A pair of bizarre murders occur wherein the victims are drained of their rare Type One blood type. Reporter Walter Garrett (Wayne Morris) consults with his friend Dr. Mike Rhodes (Dennis Morgan) which leads them to Rhodes’ former mentor, hematologist Dr. Francis Flegg (John Litel). Flegg is initially unhelpful, but when Garrett and Rhodes notice a striking resemblance between Flegg’s strange assistant, Marshall Quesne (Humphrey Bogart) and the late Dr. Maurice Xavier, they confront Flegg. Flegg admits that he used scientific methods to bring Xavier back from the grave and employed a synthetic blood formula to sustain his life. However, the formula is unstable, and therefore, Quesne/Xavier must seek out human victims with the rare Type One blood type contained in the formula in order to stay alive.
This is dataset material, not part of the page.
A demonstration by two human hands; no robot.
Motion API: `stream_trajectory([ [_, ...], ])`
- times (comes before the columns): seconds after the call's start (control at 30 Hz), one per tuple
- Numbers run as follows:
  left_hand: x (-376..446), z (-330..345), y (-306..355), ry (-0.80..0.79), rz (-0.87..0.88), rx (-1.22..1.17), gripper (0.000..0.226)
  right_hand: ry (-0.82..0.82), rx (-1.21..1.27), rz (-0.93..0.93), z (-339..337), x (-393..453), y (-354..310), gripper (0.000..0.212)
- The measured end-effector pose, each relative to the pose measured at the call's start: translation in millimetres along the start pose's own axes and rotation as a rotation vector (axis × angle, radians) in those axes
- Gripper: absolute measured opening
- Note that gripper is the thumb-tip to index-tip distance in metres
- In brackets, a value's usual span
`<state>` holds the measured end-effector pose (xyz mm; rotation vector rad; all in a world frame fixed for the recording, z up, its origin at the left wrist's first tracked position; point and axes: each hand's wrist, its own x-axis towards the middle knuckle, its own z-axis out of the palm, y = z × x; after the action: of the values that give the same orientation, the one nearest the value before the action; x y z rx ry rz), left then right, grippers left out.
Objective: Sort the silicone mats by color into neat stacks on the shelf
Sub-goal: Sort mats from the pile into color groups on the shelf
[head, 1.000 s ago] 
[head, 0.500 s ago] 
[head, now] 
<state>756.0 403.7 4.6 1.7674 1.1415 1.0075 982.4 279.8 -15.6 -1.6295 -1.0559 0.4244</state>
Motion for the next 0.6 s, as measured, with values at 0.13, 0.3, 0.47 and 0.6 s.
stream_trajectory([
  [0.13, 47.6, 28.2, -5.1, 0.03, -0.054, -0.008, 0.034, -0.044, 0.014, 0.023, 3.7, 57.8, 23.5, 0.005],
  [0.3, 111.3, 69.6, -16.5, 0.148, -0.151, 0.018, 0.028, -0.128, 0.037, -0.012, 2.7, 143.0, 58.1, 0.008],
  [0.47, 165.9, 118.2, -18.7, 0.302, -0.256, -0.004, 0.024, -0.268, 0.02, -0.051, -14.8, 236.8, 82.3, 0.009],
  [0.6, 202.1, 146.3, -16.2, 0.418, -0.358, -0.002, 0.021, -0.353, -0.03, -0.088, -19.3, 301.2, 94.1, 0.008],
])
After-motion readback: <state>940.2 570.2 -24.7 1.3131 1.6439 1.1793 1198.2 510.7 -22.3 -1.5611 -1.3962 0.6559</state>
A hunt is begun for Quesne, who has discovered that Joan Vance (Rosemary Lane), a nurse and Rhodes’ sweetheart, is a carrier of the rare blood type. He escapes with her in a taxi, professing to be taking her to Rhodes. Barnett and Rhodes, accompanied by the police, track them to their location. Quesne is shot dead, and Joan is saved from the fate of the others.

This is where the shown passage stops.